Elles sont des « aides ménagères à la demande » ou des « ouvrières du parc » comme les gens de Tanger aiment bien les appeler…Ces femmes quittent leurs chambres minuscules et leurs enfants pour nettoyer des maisons qui ne sont pas les leurs et s’occuper des enfants des autres. On les reconnaît aisément à travers leurs traits mélancoliques et l’expression grave de leurs visages…
Pour elles, tous les jours et tous les mois se ressemblent… La Journée Internationale de la Femme n’est nullement le 8 mars pour elles mais celle où elles décrochent un client fortuné offrant un travail pas trop fatigant. Par contre, la pire journée ne peut être que celle où elles rentrent bredouilles, sans le sou… comme le dit si bien Amina, cette jeune femme à la fin de la trentaine.
Au milieu de ce « combat » autour d’un éventuel client, Amina a choisi de rester à l’écart, dans un coin du parc. Epuisée, amaigrie et cachant à peine la souffrance incrustée sur son visage, elle repose sa tête sur ses genoux, en essayant d’esquiver les gouttelettes de pluie. Elle raconte son calvaire avec un mélange de peine et d’amertume : « mon mari m’a quittée il y a deux ans…
Depuis, j’élève seule mes enfants ». Et d’ajouter, en pleurant, qu’elle ne sait rien faire d’autre que de rester là, à attendre un « chasseur » d’aides ménagères qui ne viendra peut être jamais. Originaire de la ville de Machraâ Belqsiri situé au centre du Royaume, Amina se trouve obligée de faire des tâches dures pour quelques sous ne couvrant même pas ses besoins élémentaires, encore moins ceux de ses deux enfants. Pourtant le plus dur, c’est le regard de la société, outre le harcèlement de tous genres qu’elle subit au quotidien et qui la blesse au plus profond d’elle-même.
Fatiha, elle, est plus optimiste. Elle affirme que cette parenthèse douloureuse n’est, pour elle, qu’une période transitoire lui permettant d’avoir un pied à terre à Tanger, après son exode de la ville de Sidi Kassem au centre ouest du Maroc, en compagnie de ses trois enfants, suite à son divorce.
Fatiha ajoute qu’après une longue quête de travail, elle s’est résignée à prendre place avec les autres « aides ménagères à la demande » dans ce parc de Tanger. Ses enfants, c’est à une voisine qu’elle les confie quotidiennement, avant de partir à la recherche d’un travail non garanti, bravant les innombrables disputes avec les autres candidates dans une véritable guerre au client.

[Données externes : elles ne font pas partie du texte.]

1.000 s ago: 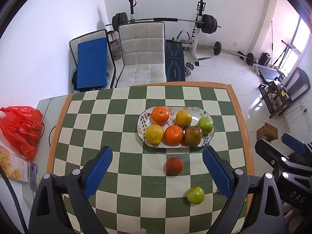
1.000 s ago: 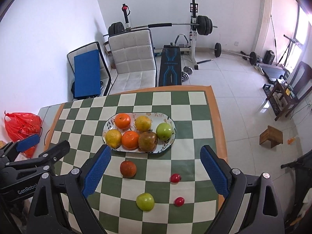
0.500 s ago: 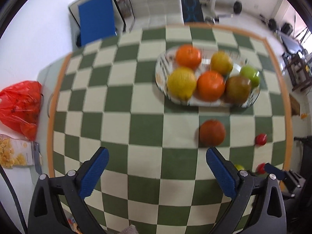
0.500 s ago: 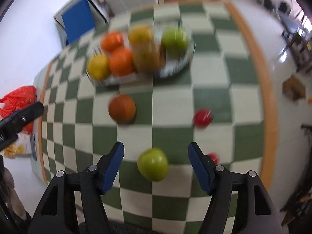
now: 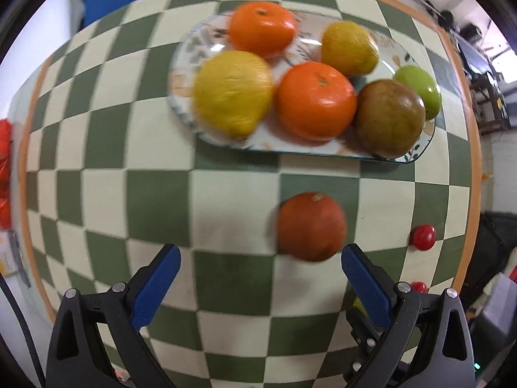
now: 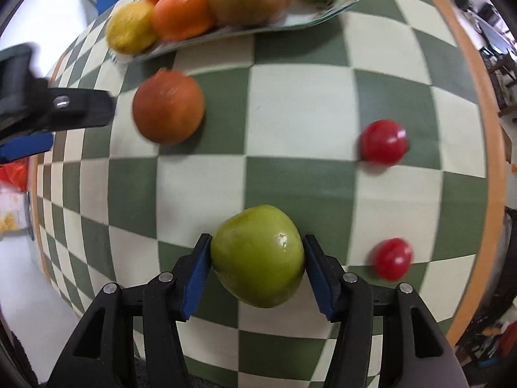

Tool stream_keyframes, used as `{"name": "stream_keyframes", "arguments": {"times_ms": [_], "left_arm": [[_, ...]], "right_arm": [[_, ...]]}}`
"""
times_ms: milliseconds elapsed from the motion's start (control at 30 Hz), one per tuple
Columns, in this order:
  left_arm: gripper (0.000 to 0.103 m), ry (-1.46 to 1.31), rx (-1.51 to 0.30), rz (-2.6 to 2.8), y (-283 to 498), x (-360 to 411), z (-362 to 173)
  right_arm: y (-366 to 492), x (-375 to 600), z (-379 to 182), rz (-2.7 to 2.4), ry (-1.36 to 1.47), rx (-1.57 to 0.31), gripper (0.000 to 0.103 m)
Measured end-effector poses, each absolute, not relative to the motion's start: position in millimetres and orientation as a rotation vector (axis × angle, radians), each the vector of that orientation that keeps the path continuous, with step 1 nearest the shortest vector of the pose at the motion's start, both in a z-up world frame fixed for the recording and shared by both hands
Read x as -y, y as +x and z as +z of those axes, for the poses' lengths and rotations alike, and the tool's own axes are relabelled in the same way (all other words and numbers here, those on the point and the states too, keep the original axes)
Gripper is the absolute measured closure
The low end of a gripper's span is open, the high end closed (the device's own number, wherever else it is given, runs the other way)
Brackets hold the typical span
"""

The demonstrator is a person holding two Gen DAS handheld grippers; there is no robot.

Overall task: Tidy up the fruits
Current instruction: 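Grasp the blood orange with the left tool while the right tool grasps the green apple, then lower the blood orange onto the plate with the left tool while the right places the apple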

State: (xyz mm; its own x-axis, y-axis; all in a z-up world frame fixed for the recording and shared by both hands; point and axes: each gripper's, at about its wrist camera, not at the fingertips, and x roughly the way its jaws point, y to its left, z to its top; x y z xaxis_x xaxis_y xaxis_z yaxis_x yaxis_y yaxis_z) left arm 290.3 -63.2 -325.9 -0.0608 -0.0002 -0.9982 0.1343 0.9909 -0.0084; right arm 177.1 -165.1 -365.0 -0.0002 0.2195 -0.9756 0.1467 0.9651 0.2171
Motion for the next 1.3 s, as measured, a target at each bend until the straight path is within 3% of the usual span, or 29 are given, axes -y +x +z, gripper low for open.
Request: {"name": "stream_keyframes", "arguments": {"times_ms": [67, 133, 200, 233, 600, 1100, 1300], "left_arm": [[0.001, 0.122, -1.653, -0.141, 295, 75, -338], [0.008, 0.162, -1.658, -0.174, 298, 89, -350], [0.047, 0.184, -1.656, -0.208, 298, 98, -356], [0.052, 0.177, -1.664, -0.228, 298, 101, -359], [0.052, 0.140, -1.615, -0.167, 249, 49, -338], [0.053, 0.102, -1.632, -0.148, 240, 30, -357], [0.053, 0.031, -1.566, -0.188, 254, 20, -305]], "right_arm": [[179, 173, -366, 0.041, 0.306, -1.580, 0.044], [181, 179, -368, 0.029, 0.307, -1.583, 0.044], [182, 182, -371, 0.028, 0.326, -1.592, 0.044], [183, 182, -371, 0.031, 0.333, -1.595, 0.044], [194, 188, -376, 0.077, 0.404, -1.603, 0.044], [198, 181, -377, 0.097, 0.346, -1.605, 0.044], [204, 187, -360, 0.129, 0.523, -1.565, 0.044]]}}
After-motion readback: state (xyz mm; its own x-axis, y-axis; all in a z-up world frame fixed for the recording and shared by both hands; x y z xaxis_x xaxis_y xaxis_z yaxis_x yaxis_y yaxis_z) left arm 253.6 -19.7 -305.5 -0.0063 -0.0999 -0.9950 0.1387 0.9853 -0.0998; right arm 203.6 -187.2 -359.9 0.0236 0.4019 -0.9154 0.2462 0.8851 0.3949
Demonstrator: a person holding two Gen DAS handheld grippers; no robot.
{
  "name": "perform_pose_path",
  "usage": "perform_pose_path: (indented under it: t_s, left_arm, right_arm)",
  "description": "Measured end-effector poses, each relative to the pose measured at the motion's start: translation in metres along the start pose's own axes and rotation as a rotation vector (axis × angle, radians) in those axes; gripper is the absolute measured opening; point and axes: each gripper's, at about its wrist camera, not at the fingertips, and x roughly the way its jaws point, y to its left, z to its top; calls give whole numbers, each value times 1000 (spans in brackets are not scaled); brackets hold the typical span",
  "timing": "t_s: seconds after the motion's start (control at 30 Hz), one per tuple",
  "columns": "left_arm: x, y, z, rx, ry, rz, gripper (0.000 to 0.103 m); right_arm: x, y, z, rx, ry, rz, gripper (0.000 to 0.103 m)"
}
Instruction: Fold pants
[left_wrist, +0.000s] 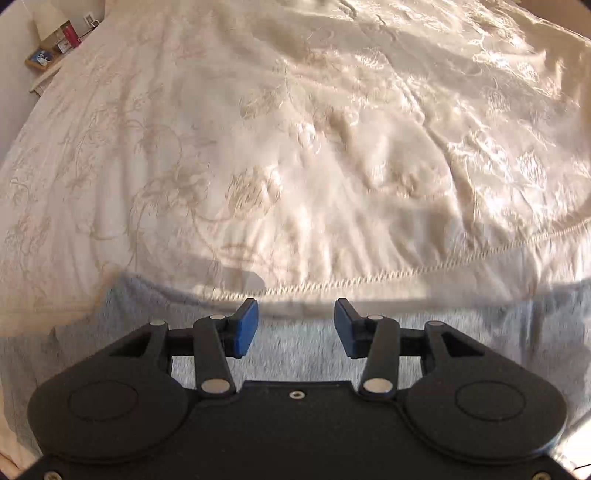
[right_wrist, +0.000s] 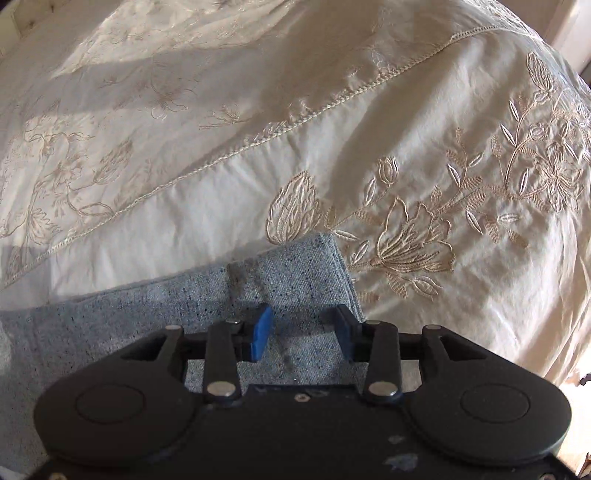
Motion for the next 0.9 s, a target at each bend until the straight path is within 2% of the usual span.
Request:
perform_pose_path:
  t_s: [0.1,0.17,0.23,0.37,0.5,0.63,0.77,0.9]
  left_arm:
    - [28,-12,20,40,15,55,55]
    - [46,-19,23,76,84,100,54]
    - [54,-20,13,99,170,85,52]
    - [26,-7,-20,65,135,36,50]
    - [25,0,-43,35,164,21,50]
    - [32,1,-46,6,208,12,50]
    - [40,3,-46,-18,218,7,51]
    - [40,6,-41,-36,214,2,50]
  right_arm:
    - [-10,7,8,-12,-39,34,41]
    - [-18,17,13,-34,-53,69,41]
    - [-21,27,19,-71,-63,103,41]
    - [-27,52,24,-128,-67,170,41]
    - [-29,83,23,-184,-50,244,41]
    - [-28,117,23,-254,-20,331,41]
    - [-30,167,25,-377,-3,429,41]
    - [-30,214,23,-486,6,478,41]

Des disputes qui dégénèrent assez souvent et nécessitent l’intervention des passants ou parfois même la police.
A ce propos, Hanène Ben Romdhane, présidente de l’association de soutien aux femmes en difficulté dans la région du Nord, affirme que les femmes travaillant dans ce domaine, divorcées, veuves ou mères célibataires pour la plupart, endurent de longues heures de travail pour garantir un semblant de vie digne.
Hanène met l’accent sur la nécessité de faire la lumière sur les difficultés qu’endure cette frange de la société, de consolider l’arsenal juridique en mesure d’encadrer leur travail et garantir leurs droits, ainsi que d’intervenir pour mobiliser la société quant au calvaire des femmes en situation de difficulté.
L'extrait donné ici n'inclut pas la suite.